Nearly 5,000 refugees, mostly Syrian or Iraqi families, crossed from Turkey in September - a quarter of all arrivals this year, UNHCR data shows.
While that is a fraction of the nearly 1 million who arrived in 2015 - due to a European Union deal with Turkey to block that route - four of the five island camps are hosting two or three times as many people as they were designed for.
"UNHCR urges action on the islands to ease overcrowding, improve shelter, and stock and distribute appropriate and sufficient aid items," said Philippe Leclerc, UNHCR representative in Greece.
In the Moria camp on the island of Lesbos, one of the main entry points, more than 1,500 people are in makeshift shelters or tents without insulation, flooring or heating, UNHCR said. They include pregnant women, people with disabilities, and very young children.
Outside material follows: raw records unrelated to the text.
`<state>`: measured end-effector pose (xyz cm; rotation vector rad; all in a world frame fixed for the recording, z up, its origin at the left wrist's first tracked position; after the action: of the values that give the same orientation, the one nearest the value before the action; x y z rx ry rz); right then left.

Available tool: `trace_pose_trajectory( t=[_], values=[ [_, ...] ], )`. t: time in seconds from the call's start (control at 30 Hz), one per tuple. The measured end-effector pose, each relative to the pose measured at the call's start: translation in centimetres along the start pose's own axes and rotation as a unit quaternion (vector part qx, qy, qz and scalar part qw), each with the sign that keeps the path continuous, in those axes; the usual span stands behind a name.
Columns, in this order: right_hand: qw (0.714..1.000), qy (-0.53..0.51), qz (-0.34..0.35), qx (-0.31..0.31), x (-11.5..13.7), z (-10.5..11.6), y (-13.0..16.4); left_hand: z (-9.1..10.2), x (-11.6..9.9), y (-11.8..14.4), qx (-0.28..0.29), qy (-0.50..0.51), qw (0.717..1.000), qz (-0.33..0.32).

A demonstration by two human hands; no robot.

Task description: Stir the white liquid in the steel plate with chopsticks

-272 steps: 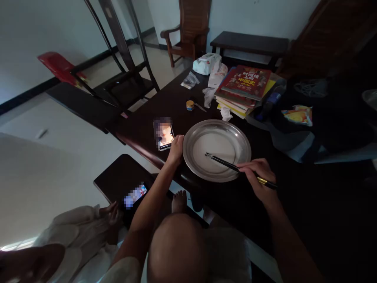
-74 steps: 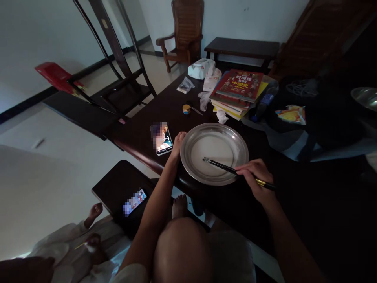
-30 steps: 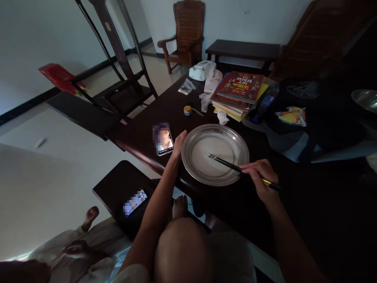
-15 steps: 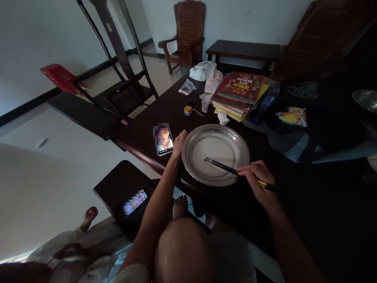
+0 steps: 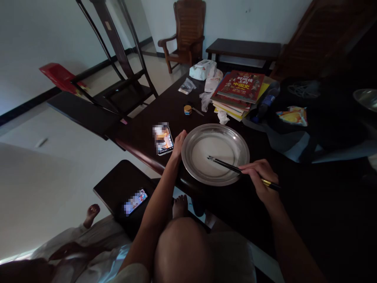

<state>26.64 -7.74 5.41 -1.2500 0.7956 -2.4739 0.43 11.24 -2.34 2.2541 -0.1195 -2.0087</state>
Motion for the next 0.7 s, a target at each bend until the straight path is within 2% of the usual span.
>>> trace_pose_trajectory(
  t=[0.2,0.37,0.53,0.7],
  values=[
    [0.999,-0.009,0.021,0.035,0.37,-0.72,-0.02,0.06,0.21,-0.04,-0.001,0.011,1.000,0.008],
    [1.000,-0.007,0.000,0.003,-0.11,-0.03,-0.03,0.06,0.40,-0.10,0.007,0.013,1.000,0.006],
    [0.999,0.004,0.018,0.041,0.18,-0.75,-0.05,0.03,0.44,-0.08,0.012,0.014,1.000,0.002],
    [1.000,-0.001,0.007,0.005,-0.03,-0.01,-0.07,0.05,0.39,-0.03,0.011,0.010,1.000,0.001]
  ],
)
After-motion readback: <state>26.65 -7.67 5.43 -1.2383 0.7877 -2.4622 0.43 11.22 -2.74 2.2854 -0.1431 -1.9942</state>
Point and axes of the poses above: each hand's wrist, its own y-axis away from the middle knuckle, its own z-axis out of the back of the hand, x = y × z, the point moved 8 cm from there along -y, towards the middle knuckle
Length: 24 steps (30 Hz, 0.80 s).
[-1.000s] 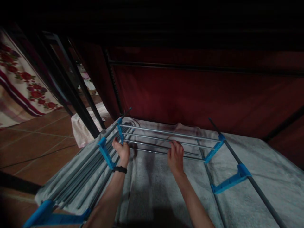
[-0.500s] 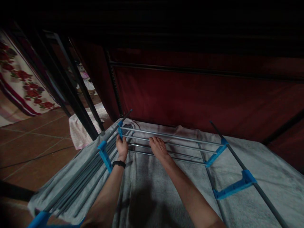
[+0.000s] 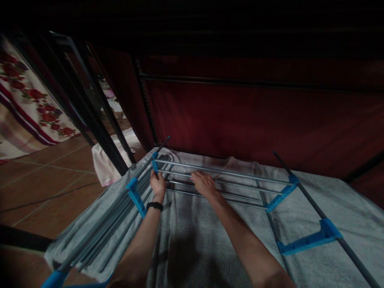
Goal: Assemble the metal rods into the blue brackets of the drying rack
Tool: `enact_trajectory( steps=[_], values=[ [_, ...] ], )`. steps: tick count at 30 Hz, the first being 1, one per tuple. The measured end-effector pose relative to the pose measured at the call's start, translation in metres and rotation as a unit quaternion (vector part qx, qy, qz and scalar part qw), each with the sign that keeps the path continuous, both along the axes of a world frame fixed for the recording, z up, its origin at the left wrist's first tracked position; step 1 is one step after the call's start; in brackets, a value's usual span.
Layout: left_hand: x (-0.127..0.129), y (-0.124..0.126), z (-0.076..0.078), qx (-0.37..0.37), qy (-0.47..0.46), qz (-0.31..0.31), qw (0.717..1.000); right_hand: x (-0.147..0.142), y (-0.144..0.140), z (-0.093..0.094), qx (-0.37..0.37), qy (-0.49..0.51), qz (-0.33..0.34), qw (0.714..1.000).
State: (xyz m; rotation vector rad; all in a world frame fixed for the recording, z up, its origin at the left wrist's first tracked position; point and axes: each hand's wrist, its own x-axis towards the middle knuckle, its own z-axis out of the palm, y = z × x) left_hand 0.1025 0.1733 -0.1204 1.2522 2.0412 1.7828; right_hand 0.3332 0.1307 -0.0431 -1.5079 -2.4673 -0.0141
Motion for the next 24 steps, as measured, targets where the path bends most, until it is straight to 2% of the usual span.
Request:
enact_trajectory(
  steps=[5, 15, 21, 24],
  values=[
    [-0.001, 0.000, 0.001, -0.005, 0.008, -0.005, 1.000, 0.002, 0.001, 0.004, -0.030, 0.005, 0.000, 1.000],
    [0.002, -0.002, 0.008, -0.035, 0.014, 0.002, 0.999, 0.003, 0.000, 0.008, -0.039, 0.012, 0.002, 0.999],
    [0.003, -0.002, 0.015, -0.050, 0.011, -0.012, 0.999, 0.001, 0.002, 0.006, -0.025, 0.030, 0.004, 0.999],
    [0.007, -0.008, 0.012, -0.033, 0.000, -0.008, 0.999, 0.002, -0.007, 0.001, 0.022, 0.062, 0.014, 0.998]
  ],
)
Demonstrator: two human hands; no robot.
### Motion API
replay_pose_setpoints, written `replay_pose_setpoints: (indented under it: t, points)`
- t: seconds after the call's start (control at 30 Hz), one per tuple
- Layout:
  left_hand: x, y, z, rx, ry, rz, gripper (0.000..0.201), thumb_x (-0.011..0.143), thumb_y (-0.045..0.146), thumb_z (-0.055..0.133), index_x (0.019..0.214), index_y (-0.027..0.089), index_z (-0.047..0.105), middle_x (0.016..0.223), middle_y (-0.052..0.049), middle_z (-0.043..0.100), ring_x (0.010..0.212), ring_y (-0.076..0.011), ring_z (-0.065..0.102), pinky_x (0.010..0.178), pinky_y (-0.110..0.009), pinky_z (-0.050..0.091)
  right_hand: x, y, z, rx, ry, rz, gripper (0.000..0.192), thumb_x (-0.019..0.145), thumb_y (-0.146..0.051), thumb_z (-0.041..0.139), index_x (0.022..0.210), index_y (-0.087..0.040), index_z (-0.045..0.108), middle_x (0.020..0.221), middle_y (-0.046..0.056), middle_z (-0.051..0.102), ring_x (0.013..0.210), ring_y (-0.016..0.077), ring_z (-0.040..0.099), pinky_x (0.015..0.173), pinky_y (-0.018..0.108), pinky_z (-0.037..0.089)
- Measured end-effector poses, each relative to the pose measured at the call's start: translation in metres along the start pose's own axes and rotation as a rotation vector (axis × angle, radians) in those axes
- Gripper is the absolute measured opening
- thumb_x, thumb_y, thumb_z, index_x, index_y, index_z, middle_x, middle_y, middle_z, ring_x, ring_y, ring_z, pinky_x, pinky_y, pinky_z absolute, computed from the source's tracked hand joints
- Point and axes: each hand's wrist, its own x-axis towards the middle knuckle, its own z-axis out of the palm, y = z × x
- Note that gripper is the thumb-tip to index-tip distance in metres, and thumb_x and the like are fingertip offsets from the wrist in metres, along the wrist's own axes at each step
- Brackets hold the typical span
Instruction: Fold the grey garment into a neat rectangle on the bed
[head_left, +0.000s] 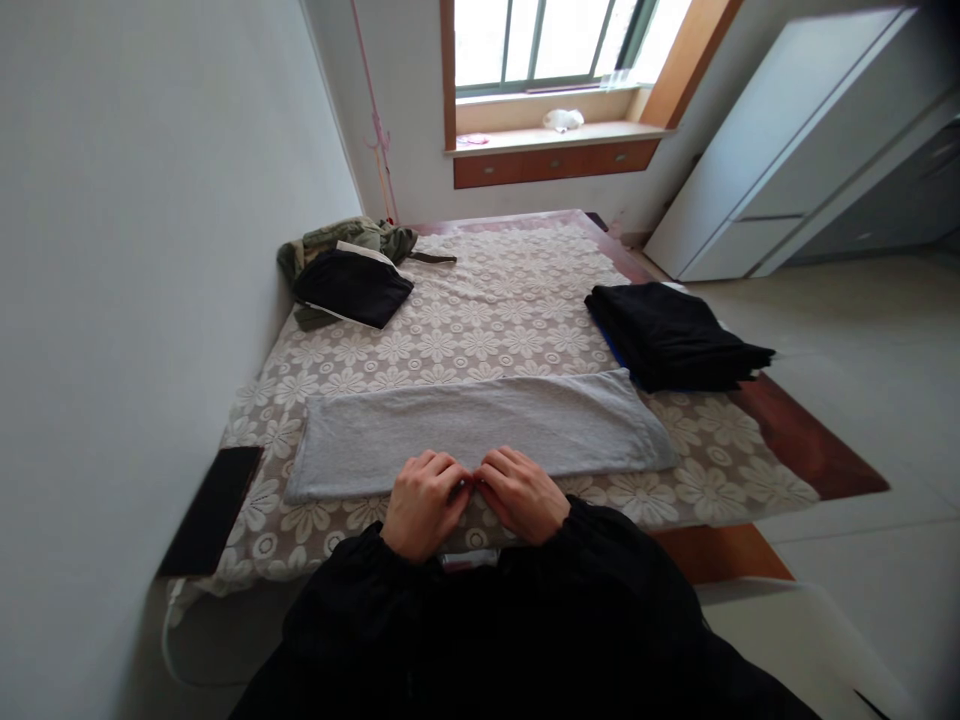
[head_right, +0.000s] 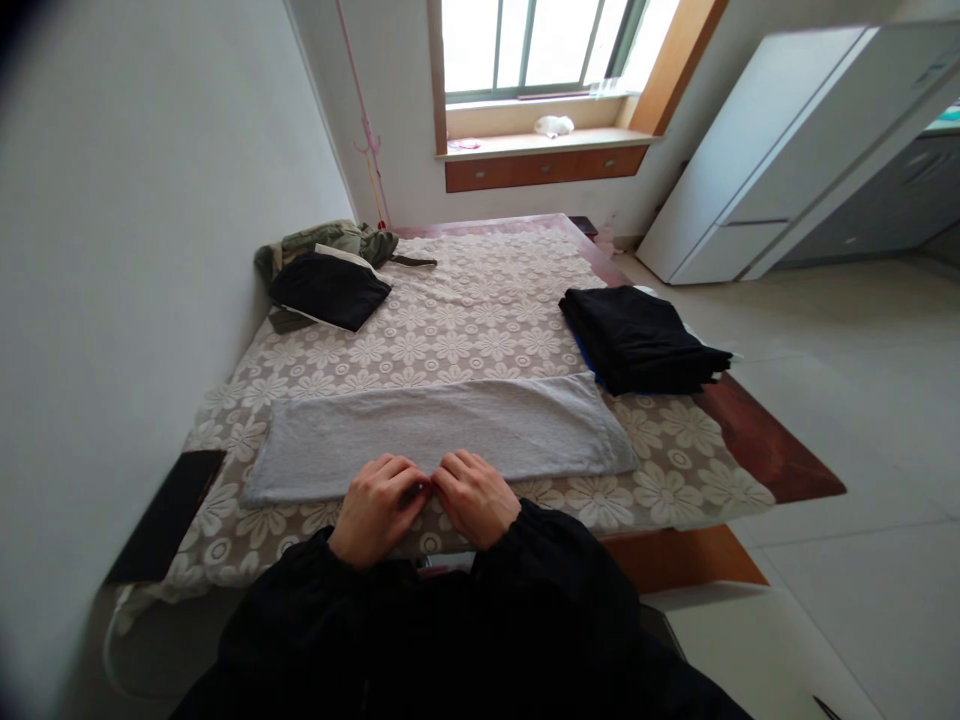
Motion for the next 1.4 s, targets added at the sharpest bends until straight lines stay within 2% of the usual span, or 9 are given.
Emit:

On nearby Samos, about 400 people are living in "very difficult" conditions and another 300, including families and lone children, are sleeping in tents in the woods due to a lack of space in the camp, UNHCR said.
More than 3,000 people on Samos are crammed into facilities designed to hold 700.
In January, refugees in Greece suffered sub-zero temperatures when an icy spell gripped parts of the country and scores of summer tents were weighed down by snow.
More than 60,000 refugees and migrants have been trapped in Greece since Balkan countries along the northward overland route to western Europe sealed their borders in March 2016.
UNHCR has been gradually reducing its involvement on the islands since national institutions took over most services in August.